• _Directions_
Restate all of the material, keeping every line identical to the original.

### Stored data

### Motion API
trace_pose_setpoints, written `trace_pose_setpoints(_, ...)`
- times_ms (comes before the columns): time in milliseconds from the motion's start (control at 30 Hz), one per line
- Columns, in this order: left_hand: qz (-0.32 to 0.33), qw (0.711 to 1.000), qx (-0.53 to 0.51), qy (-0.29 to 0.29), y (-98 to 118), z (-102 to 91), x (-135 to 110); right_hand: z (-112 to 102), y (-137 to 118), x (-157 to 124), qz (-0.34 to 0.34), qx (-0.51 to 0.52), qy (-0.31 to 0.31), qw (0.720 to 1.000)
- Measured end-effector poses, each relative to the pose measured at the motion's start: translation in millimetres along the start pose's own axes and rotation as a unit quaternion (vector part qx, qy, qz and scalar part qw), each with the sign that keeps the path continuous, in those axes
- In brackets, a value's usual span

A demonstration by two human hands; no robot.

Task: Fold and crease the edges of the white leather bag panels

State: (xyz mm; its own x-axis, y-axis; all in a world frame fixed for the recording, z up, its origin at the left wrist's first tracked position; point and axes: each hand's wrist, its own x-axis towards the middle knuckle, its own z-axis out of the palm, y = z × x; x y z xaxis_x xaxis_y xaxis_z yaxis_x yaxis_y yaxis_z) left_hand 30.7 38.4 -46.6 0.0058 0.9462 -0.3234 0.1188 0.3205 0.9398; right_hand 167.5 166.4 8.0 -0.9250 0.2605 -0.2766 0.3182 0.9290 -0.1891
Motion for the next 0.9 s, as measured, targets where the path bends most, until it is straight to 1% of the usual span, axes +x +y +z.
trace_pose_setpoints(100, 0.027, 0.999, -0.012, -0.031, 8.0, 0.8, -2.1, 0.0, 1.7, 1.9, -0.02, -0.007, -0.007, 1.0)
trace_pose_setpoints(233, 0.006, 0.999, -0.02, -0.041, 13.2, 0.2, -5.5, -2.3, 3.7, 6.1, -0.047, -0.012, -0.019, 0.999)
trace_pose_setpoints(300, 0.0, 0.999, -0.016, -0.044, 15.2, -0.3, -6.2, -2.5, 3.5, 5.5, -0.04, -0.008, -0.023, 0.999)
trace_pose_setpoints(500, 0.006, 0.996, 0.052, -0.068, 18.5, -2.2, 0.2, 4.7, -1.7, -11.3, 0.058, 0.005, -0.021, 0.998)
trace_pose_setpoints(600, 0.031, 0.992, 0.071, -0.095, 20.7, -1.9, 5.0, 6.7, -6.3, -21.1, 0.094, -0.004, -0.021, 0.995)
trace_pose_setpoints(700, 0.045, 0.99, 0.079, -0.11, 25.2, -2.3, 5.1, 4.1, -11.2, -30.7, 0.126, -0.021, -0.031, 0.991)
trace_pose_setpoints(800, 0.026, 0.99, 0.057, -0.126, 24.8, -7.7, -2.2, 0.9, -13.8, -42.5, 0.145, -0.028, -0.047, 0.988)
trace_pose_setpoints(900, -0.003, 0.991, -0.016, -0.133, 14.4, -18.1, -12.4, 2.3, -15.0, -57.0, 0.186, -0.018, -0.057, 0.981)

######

• _Output for this exercise_
### Motion API
trace_pose_setpoints, written `trace_pose_setpoints(_, ...)`
- times_ms (comes before the columns): time in milliseconds from the motion's start (control at 30 Hz), one per line
- Columns, in this order: left_hand: qz (-0.32 to 0.33), qw (0.711 to 1.000), qx (-0.53 to 0.51), qy (-0.29 to 0.29), y (-98 to 118), z (-102 to 91), x (-135 to 110); right_hand: z (-112 to 102), y (-137 to 118), x (-157 to 124), qz (-0.34 to 0.34), qx (-0.51 to 0.52), qy (-0.31 to 0.31), qw (0.720 to 1.000)
- Measured end-effector poses, each relative to the pose measured at the motion's start: translation in millimetres along the start pose's own axes and rotation as a unit quaternion (vector part qx, qy, qz and scalar part qw), each with the sign that keeps the path continuous, in those axes
- In brackets, a value's usual span

A demonstration by two human hands; no robot.

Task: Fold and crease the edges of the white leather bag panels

State: (xyz mm; its own x-axis, y-axis; all in a world frame fixed for the recording, z up, its origin at the left wrist's first tracked position; point and axes: each hand's wrist, its own x-axis towards the middle knuckle, its own z-axis out of the palm, y = z × x; x y z xaxis_x xaxis_y xaxis_z yaxis_x yaxis_y yaxis_z) left_hand 30.7 38.4 -46.6 0.0058 0.9462 -0.3234 0.1188 0.3205 0.9398; right_hand 167.5 166.4 8.0 -0.9250 0.2605 -0.2766 0.3182 0.9290 -0.1891
Motion for the next 0.9 s, as measured, targets where the path bends most, until it is straight to 1% of the usual span, axes +x +y +z.
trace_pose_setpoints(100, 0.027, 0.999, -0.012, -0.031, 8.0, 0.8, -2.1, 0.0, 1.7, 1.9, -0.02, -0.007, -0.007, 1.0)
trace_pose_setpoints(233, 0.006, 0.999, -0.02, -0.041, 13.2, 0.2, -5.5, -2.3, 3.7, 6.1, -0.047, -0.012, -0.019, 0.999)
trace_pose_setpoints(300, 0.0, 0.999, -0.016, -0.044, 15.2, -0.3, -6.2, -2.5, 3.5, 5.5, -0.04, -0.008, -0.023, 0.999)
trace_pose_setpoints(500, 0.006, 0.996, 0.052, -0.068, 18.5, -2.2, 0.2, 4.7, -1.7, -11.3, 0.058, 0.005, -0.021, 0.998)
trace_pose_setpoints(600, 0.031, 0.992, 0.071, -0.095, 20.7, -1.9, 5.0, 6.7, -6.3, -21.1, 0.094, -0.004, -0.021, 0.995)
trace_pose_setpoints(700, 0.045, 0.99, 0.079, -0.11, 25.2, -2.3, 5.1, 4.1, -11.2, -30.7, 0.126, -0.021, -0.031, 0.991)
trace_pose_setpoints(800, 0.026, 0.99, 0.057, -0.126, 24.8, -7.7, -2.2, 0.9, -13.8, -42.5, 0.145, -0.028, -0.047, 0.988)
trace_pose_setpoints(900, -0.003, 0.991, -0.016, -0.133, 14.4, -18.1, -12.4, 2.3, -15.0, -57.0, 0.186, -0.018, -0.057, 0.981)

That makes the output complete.